## Exercise:
Where the line with "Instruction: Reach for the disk" appears below, start writing out lines exactly, and finish with the line with "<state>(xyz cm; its", which is included; write out nothing else.

Data entries:
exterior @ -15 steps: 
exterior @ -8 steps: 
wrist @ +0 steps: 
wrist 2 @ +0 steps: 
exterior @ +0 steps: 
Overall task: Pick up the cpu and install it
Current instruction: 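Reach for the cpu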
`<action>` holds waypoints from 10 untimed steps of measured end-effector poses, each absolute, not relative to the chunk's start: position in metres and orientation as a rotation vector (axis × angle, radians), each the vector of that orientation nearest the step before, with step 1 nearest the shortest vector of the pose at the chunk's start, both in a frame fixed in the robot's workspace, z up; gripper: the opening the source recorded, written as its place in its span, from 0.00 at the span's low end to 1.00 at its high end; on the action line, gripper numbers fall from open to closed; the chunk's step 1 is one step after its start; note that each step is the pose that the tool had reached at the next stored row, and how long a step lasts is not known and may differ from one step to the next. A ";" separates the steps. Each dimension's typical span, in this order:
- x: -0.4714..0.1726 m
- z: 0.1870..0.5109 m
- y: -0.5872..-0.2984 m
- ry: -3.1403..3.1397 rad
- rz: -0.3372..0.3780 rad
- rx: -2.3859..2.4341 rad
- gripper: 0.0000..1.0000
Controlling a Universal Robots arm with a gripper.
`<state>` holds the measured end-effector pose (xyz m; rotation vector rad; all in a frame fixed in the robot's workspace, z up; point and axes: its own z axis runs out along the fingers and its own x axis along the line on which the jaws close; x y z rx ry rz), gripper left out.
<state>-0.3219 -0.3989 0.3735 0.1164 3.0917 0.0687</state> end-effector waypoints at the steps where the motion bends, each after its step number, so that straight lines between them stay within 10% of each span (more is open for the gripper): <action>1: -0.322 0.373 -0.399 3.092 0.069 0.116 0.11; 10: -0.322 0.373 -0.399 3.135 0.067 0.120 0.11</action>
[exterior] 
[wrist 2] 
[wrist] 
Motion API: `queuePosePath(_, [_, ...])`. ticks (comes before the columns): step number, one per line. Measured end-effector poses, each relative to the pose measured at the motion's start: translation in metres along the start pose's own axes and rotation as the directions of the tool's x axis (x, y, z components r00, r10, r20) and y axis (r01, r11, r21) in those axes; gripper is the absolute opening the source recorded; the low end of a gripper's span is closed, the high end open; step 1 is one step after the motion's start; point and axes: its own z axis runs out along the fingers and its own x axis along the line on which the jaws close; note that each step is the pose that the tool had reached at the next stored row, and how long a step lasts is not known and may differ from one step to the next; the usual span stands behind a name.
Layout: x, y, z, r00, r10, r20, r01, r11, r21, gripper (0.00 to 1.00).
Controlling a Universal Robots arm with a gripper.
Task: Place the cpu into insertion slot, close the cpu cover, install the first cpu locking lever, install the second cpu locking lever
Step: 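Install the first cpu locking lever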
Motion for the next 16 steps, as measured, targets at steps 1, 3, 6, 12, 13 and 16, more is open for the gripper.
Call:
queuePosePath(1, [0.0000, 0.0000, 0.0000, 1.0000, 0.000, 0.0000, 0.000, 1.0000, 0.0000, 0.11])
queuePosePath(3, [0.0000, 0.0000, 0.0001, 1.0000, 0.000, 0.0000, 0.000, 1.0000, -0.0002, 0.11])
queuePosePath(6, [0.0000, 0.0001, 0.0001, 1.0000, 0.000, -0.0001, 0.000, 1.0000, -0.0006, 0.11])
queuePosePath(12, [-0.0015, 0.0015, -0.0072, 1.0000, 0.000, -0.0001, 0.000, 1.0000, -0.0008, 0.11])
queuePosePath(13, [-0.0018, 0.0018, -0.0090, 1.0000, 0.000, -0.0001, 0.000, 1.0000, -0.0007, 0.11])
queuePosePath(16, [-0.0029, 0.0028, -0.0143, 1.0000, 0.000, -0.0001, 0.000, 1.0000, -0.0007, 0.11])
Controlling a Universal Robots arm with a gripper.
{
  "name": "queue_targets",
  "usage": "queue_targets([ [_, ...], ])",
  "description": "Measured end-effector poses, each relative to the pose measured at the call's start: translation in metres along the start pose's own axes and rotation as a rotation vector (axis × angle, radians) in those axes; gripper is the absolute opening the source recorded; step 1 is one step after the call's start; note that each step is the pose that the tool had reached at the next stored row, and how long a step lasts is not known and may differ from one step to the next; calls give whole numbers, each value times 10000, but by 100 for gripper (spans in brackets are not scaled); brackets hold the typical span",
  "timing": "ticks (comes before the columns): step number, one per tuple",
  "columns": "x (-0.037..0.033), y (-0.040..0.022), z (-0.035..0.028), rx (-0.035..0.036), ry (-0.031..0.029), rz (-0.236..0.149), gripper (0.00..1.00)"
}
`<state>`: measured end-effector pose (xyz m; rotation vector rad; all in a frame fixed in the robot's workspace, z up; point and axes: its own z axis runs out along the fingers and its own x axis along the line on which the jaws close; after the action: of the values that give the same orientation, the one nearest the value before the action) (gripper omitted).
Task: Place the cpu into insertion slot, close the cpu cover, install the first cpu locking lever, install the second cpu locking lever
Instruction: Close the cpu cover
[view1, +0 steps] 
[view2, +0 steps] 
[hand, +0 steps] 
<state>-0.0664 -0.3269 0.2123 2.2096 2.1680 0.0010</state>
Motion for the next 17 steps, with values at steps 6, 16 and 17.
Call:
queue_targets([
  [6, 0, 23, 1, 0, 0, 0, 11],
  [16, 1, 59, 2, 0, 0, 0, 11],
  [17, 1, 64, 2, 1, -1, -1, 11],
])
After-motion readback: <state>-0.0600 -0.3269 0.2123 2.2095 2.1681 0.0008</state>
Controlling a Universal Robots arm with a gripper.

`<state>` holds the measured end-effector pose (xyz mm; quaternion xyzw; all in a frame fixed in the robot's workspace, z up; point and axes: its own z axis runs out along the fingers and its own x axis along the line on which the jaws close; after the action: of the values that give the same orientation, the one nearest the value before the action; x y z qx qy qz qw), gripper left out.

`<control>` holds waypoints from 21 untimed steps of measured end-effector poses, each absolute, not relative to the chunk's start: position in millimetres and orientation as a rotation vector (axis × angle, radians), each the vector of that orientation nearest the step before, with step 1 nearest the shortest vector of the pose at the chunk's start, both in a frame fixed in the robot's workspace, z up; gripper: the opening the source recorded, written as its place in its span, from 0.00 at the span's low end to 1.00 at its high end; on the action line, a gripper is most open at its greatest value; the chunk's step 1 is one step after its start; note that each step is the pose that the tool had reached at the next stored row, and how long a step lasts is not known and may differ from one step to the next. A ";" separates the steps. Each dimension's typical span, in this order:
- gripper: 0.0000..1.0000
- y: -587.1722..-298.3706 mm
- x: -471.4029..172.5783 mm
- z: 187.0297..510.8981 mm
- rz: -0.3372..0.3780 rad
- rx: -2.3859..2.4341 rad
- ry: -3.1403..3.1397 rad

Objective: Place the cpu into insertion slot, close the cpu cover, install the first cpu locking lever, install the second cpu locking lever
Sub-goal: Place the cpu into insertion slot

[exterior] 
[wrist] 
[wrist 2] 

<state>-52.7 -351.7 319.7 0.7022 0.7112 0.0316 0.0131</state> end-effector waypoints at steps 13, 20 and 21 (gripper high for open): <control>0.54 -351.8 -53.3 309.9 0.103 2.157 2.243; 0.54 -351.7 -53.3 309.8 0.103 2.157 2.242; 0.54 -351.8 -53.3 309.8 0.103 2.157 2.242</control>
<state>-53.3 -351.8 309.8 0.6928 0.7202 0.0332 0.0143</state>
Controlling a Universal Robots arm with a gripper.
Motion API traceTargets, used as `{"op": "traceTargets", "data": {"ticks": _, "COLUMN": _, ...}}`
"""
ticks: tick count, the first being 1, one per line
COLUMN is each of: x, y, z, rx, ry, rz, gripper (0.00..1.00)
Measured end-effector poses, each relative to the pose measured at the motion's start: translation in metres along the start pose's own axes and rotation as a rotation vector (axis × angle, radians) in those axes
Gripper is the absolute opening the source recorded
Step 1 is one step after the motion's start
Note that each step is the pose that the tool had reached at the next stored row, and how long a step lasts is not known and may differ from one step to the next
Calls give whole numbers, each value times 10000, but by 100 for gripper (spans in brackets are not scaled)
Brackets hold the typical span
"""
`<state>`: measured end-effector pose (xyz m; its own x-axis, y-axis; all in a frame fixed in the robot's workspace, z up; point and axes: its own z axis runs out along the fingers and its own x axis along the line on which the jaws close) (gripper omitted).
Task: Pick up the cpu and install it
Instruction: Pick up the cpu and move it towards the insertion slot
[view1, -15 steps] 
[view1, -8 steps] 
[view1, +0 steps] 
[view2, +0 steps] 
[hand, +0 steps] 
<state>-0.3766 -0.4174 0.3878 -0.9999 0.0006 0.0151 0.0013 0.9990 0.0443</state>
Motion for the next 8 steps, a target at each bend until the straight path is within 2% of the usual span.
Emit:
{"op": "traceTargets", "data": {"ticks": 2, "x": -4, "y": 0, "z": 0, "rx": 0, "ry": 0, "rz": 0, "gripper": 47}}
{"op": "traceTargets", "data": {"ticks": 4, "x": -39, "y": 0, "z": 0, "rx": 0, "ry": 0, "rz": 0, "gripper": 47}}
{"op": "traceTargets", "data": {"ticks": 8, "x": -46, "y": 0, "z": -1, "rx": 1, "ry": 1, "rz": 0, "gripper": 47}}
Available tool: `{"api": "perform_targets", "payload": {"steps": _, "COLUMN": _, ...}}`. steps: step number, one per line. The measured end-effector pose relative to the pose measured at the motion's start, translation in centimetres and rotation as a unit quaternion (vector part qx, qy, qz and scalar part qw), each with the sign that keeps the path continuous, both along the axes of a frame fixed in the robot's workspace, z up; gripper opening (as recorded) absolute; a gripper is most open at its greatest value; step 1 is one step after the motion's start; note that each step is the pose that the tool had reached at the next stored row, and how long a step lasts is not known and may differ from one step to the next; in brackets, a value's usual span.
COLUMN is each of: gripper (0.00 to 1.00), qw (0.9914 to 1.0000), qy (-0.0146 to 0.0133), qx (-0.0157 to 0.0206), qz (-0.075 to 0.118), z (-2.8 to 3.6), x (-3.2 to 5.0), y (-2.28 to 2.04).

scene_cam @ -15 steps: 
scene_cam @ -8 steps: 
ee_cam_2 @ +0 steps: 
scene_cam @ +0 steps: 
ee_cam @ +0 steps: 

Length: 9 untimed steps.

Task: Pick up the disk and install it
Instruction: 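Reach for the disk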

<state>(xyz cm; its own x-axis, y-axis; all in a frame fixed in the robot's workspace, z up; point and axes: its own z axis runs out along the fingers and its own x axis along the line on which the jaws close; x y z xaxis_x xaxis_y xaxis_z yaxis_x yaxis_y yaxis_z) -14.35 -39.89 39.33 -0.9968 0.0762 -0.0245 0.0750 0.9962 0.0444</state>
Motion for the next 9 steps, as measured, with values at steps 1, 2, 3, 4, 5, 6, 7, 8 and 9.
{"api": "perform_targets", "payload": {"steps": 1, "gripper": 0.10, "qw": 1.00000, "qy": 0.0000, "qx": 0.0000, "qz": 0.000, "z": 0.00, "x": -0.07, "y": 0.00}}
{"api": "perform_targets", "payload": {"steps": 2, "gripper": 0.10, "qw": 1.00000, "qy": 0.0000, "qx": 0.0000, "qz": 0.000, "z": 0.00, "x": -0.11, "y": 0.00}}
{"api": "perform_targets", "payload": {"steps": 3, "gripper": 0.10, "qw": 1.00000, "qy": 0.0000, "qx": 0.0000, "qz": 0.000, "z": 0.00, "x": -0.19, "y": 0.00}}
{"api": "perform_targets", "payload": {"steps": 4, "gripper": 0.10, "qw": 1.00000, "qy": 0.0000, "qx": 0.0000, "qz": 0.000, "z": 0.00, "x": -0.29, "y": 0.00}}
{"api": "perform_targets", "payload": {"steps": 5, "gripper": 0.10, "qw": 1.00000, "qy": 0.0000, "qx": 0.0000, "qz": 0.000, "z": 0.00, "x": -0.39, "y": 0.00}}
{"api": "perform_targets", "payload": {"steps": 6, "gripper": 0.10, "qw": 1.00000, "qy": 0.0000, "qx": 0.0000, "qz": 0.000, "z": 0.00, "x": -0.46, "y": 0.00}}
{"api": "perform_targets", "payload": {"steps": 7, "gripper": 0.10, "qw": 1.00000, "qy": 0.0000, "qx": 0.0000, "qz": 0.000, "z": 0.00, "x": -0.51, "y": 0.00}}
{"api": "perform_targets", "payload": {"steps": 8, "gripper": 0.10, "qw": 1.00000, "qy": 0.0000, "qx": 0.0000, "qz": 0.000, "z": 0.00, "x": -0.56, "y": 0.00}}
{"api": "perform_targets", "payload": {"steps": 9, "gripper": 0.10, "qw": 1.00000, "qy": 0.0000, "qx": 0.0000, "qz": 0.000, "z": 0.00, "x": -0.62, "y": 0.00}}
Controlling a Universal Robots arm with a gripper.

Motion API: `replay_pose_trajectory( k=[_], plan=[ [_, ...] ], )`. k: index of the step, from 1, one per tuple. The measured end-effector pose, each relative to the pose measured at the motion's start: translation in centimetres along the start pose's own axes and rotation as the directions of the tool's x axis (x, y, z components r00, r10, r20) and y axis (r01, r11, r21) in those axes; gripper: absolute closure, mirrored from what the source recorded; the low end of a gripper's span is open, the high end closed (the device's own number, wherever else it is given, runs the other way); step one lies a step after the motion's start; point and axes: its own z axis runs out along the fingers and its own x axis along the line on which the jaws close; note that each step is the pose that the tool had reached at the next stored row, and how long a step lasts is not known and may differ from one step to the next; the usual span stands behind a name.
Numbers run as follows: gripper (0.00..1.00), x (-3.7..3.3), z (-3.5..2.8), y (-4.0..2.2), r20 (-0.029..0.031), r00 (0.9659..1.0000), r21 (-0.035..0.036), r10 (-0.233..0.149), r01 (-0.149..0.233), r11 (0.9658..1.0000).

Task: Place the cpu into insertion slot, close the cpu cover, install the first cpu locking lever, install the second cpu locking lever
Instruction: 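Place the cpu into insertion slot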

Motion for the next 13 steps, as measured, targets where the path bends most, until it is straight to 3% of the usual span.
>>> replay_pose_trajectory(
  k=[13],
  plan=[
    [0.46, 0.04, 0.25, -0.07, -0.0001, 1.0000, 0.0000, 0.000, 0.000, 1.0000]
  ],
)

## Result:
Instruction: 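Reach for the disk
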
<state>(xyz cm; its own x-axis, y-axis; all in a frame fixed in the robot's workspace, z up; point and axes: its own z axis runs out along the fingers and its own x axis along the line on which the jaws close; x y z xaxis_x xaxis_y xaxis_z yaxis_x yaxis_y yaxis_z) -14.35 -39.89 39.33 -0.9968 0.0762 -0.0245 0.0750 0.9962 0.0444</state>

No further output remains for this exercise.